# [WORK REQUEST]
How many lines of the data contain the string "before"? Write the number and nothing more.
**** PROVIDED RECORDS
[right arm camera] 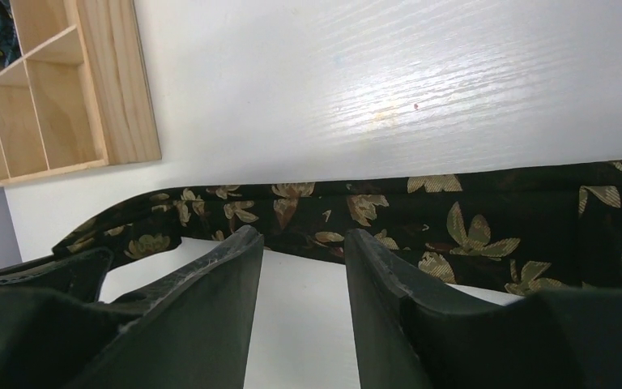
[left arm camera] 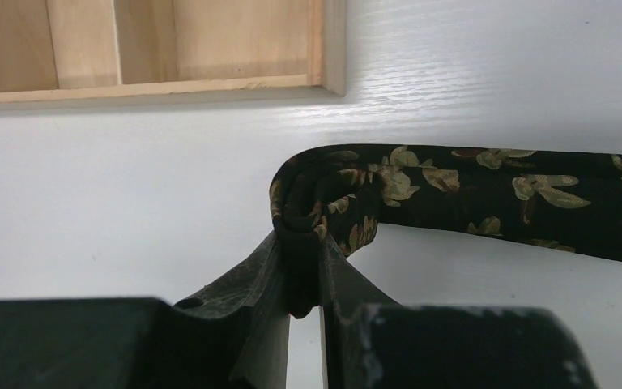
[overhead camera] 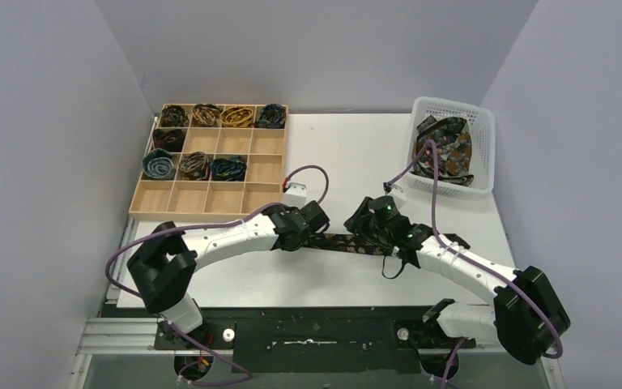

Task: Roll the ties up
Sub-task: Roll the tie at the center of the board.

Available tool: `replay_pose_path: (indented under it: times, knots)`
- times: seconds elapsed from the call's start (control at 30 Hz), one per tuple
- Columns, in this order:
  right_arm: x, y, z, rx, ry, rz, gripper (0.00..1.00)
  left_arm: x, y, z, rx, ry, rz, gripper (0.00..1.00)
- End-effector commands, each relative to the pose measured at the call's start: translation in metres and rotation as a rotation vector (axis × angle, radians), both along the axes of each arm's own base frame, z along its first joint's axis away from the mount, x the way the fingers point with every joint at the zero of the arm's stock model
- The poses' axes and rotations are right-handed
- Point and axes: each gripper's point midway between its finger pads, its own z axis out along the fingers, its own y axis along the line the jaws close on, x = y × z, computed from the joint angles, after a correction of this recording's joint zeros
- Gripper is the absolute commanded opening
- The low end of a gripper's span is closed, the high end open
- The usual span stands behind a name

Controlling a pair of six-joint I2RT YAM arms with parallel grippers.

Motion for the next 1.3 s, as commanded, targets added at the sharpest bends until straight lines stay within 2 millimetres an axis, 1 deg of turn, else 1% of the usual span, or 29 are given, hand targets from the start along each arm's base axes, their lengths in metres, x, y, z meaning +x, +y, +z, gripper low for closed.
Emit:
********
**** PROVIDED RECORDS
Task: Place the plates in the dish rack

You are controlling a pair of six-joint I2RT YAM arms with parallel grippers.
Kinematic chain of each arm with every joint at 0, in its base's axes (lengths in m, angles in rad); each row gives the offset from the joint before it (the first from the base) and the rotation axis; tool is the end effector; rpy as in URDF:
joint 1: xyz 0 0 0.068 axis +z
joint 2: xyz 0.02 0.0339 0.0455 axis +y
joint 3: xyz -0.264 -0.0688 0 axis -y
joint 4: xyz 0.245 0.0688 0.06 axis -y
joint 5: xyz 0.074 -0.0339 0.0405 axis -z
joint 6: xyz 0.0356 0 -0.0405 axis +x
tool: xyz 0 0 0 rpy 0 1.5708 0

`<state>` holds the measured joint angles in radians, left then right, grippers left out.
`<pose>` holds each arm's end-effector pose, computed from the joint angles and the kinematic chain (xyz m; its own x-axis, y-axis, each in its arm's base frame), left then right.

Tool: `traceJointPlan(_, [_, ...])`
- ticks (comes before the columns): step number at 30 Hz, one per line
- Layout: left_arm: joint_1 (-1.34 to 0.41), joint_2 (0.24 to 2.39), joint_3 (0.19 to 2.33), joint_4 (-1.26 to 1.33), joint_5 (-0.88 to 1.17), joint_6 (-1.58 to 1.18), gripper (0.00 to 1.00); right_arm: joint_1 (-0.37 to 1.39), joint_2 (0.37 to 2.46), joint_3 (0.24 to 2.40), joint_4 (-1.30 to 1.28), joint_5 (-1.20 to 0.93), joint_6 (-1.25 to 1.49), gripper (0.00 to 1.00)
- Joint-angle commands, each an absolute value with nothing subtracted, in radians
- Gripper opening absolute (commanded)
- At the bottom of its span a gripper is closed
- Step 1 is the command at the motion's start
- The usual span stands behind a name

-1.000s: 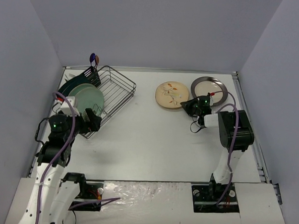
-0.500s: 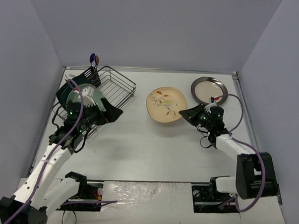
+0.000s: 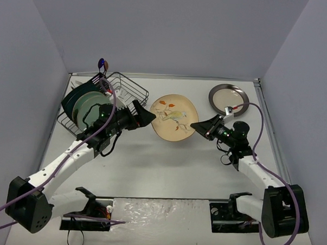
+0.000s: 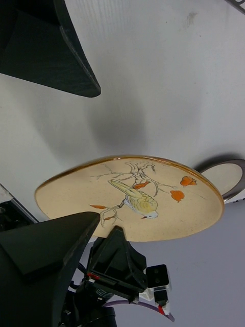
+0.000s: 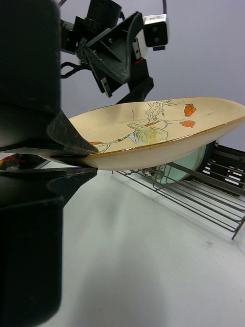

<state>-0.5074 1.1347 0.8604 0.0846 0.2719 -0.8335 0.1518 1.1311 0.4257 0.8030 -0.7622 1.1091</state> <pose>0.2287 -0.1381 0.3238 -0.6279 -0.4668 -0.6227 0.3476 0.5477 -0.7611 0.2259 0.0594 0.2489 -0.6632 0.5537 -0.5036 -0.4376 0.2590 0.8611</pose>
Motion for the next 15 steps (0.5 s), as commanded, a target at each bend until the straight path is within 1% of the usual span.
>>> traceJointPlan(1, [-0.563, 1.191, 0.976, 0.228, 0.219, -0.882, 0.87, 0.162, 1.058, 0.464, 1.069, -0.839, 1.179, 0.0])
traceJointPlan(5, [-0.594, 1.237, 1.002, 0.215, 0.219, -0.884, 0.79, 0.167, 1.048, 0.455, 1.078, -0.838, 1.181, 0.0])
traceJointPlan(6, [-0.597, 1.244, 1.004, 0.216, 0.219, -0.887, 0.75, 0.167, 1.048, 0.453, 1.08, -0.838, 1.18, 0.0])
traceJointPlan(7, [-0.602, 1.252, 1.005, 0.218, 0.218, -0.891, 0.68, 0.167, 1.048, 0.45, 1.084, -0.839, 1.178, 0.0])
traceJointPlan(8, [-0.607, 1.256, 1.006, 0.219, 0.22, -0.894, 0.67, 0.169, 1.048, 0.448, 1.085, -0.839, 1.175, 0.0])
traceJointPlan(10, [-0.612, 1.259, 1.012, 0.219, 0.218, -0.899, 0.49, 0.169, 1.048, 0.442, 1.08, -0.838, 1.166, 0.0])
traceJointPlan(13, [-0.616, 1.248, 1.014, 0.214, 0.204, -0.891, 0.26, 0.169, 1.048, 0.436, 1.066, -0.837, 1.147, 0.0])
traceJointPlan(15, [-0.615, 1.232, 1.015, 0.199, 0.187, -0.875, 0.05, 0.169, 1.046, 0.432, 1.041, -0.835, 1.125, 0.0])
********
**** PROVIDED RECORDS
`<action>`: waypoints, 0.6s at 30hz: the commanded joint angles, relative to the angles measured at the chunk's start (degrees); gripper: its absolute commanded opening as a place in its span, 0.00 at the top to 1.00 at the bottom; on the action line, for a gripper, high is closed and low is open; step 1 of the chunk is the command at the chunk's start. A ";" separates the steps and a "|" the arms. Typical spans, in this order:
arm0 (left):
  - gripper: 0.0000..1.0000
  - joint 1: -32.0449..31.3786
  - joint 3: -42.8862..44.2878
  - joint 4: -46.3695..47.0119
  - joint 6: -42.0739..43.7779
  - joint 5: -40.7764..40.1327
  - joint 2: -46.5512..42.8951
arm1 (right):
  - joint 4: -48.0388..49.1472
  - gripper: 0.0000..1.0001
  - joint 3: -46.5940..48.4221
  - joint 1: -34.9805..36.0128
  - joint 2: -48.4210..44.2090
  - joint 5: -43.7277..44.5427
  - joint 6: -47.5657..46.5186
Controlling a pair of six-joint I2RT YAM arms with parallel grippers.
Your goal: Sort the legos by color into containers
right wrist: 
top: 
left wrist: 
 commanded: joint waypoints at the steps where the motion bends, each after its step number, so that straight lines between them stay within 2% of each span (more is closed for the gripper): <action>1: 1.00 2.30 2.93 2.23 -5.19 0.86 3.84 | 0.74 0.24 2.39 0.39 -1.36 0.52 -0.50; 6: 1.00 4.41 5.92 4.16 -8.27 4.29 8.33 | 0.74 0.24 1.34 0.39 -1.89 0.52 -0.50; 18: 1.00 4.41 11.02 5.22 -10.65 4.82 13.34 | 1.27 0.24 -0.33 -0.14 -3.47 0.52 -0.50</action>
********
# [REPLY]
2